Nei primi anni, infatti, tutte queste dinamiche erano ben esplicitate dai blogger che, per primi, hanno fatto proprio il concetto di Barcamp e lo hanno declinato perfettamente come momento volutamente “sociale” dove le relazioni digitali (spesso deboli e mediate) venivano rafforzate dalla conoscenza reale o, per dirla in termine web 2: analogica!
Il video che segue (del 2007) rappresenta perfettamente quale era lo spirito pioneristico.

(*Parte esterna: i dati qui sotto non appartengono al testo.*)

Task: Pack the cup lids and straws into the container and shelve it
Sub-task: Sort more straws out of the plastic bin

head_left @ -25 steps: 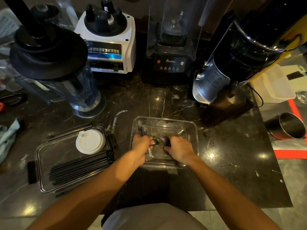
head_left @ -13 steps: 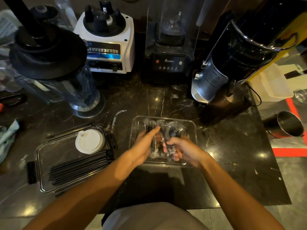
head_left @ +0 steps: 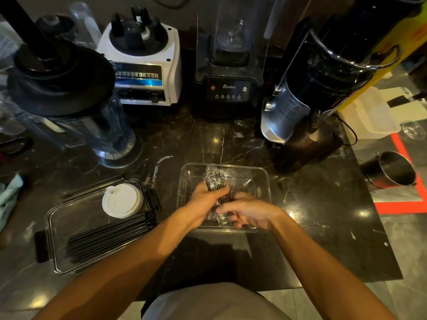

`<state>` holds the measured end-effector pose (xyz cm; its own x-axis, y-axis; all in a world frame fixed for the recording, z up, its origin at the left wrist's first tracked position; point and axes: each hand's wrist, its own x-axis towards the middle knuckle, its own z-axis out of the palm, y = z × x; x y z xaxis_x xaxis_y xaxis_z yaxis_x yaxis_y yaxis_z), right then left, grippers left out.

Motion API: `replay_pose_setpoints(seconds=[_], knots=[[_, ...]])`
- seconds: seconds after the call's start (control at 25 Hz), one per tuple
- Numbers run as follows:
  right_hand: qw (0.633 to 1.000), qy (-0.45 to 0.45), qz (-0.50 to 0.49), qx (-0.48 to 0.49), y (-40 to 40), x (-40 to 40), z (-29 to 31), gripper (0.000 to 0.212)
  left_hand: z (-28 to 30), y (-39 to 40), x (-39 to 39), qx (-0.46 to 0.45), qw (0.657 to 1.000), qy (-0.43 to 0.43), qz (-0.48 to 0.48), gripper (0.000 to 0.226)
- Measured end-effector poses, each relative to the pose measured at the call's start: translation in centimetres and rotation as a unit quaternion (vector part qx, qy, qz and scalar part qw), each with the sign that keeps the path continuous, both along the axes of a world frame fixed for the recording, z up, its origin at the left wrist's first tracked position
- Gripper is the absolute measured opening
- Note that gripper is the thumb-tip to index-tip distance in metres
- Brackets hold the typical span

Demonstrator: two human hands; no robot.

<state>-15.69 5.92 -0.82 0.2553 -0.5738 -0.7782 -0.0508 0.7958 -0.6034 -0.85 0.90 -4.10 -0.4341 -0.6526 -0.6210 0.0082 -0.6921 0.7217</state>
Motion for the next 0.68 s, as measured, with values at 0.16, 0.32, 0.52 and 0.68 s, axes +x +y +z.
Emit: replay_pose_setpoints(seconds=[0.16, 0.32, 0.52, 0.68], knots=[[0.992, -0.053, -0.109, -0.019, 0.8, -1.2, -1.5, 0.018, 0.6, -0.4, 0.4, -0.008, 1.0, 0.006, 0.029, 0.011], [0.992, 0.062, -0.09, -0.067, 1.2, -0.8, -1.3, 0.015, -0.4, -0.4, 0.5, 0.004, 1.0, 0.028, -0.004, 0.027], [0.98, 0.131, -0.121, -0.092, 1.0, -0.1, -1.7, 0.014, -0.7, -0.4, 0.6, 0.047, 0.996, 0.072, -0.021, 0.075], [0.98, 0.144, -0.099, -0.093, 1.0, 0.0, -2.1, 0.02, -1.1, -0.2, 0.5, 0.032, 0.997, 0.062, -0.018, 0.07]])
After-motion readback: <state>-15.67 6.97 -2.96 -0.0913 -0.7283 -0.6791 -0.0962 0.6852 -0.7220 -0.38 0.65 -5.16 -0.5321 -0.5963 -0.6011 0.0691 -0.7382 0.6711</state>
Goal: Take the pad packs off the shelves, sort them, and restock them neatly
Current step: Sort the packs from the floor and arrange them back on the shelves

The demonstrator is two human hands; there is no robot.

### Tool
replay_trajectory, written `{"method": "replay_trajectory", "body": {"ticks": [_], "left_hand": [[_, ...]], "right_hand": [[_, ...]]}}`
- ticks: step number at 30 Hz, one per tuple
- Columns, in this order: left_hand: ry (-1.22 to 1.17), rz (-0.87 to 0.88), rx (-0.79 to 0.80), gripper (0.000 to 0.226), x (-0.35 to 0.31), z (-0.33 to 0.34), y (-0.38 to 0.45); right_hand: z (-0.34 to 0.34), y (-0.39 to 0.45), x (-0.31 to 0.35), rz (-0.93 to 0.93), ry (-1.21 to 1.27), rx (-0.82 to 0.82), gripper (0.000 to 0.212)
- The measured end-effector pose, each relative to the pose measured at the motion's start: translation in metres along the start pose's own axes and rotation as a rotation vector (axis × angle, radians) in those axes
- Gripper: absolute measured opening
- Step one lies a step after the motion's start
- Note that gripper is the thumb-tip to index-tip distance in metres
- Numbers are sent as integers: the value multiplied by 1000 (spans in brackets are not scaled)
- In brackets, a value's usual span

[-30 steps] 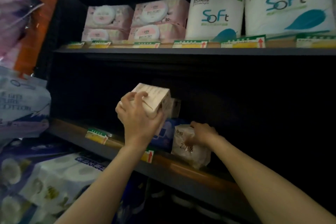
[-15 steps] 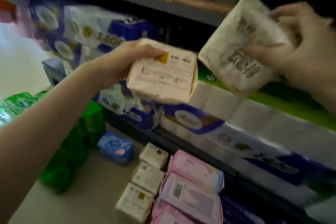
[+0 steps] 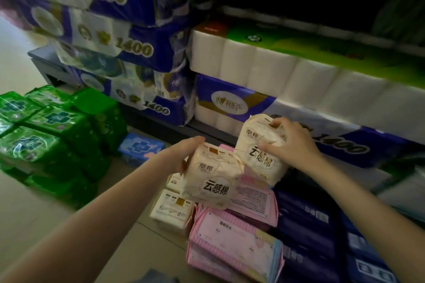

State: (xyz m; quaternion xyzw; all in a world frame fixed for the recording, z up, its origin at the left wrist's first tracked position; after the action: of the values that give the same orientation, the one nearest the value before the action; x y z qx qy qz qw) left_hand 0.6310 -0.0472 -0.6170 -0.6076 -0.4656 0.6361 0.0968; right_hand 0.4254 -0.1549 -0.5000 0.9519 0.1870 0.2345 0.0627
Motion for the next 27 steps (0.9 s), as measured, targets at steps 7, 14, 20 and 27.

Alcune delle parole usate da Luca, come ad esempio: anomalo e insolito, rischiano oggi di diventare normalità.
Ora si sta velocemente passando a un concetto di Barcamp “buono per tutte le stagioni”. Laddove c’è un momento sociale, un evento congressuale, una marketta industrile, mettiamoci pure anche il Barcamp.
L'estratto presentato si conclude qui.